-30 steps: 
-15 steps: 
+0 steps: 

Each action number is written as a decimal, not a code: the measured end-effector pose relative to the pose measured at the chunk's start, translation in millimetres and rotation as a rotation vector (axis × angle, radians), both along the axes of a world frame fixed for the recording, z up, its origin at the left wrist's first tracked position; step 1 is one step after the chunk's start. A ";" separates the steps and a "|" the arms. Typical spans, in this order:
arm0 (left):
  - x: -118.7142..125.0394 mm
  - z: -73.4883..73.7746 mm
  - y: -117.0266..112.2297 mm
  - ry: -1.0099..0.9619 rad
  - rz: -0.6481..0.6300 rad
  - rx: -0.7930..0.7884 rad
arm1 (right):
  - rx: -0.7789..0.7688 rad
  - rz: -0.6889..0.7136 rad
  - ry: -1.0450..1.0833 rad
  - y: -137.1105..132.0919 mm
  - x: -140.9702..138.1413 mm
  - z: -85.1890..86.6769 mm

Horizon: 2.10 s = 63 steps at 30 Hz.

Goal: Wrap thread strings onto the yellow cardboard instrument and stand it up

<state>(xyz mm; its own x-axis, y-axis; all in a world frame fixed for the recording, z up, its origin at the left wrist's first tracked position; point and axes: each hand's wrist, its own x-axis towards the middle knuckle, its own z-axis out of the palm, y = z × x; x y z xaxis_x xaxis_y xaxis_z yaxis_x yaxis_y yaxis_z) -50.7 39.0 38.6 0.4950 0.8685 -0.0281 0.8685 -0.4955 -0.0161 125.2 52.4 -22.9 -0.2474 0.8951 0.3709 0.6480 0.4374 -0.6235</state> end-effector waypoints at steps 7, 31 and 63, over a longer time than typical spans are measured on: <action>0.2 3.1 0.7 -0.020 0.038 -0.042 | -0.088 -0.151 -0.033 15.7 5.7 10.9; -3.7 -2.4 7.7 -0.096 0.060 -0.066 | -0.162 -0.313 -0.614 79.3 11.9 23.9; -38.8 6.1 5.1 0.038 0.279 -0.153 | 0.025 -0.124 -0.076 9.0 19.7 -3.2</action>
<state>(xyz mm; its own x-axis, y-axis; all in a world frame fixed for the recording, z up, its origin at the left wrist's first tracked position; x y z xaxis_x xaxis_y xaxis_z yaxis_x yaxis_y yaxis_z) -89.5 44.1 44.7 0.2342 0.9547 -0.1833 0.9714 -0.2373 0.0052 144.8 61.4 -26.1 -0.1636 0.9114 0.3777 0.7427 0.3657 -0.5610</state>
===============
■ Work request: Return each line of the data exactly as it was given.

■ Task result:
-30 steps: 
-15 steps: 
+0 steps: 

Each action number is written as a decimal, not a code: the measured end-effector pose relative to the pose measured at the chunk's start, translation in millimetres and rotation as a rotation vector (axis × angle, radians), both along the axes of a world frame fixed for the recording, z up, its origin at the left wrist's first tracked position; step 1 is one step after the chunk's start. A ";" separates the steps and a "|" the arms. Typical spans, in this order:
arm0 (left):
  - x: -118.7142..125.0394 mm
  - z: -73.4883..73.7746 mm
  - y: -117.0266..112.2297 mm
  - ry: -1.0099..0.9619 rad
  - rz: -0.6481..0.6300 rad
  - rx: -0.7930..0.7884 rad
arm1 (right):
  - rx: -0.7789..0.7688 rad
  - rz: -0.6889..0.7136 rad
  - ry: -1.0450..1.0833 rad
  - y: -137.1105..132.0919 mm
  - x: -140.9702..138.1413 mm
  - z: -85.1890..86.6769 mm

Horizon: 2.10 s = 63 steps at 30 Hz.

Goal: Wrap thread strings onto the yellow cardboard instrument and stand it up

<state>(xyz mm; its own x-axis, y-axis; all in a world frame fixed for the recording, z up, its origin at the left wrist's first tracked position; point and axes: each hand's wrist, its own x-axis towards the middle knuckle, its own z-axis out of the palm, y = z × x; x y z xaxis_x xaxis_y xaxis_z yaxis_x yaxis_y yaxis_z) -50.7 39.0 38.6 0.4950 0.8685 -0.0281 0.8685 -0.4955 -0.0161 125.2 52.4 -22.9 -0.2474 0.8951 0.3709 0.6480 0.4374 -0.6235</state> end-effector waypoints at steps 7, 31 and 63, over a longer time than typical spans are measured on: <action>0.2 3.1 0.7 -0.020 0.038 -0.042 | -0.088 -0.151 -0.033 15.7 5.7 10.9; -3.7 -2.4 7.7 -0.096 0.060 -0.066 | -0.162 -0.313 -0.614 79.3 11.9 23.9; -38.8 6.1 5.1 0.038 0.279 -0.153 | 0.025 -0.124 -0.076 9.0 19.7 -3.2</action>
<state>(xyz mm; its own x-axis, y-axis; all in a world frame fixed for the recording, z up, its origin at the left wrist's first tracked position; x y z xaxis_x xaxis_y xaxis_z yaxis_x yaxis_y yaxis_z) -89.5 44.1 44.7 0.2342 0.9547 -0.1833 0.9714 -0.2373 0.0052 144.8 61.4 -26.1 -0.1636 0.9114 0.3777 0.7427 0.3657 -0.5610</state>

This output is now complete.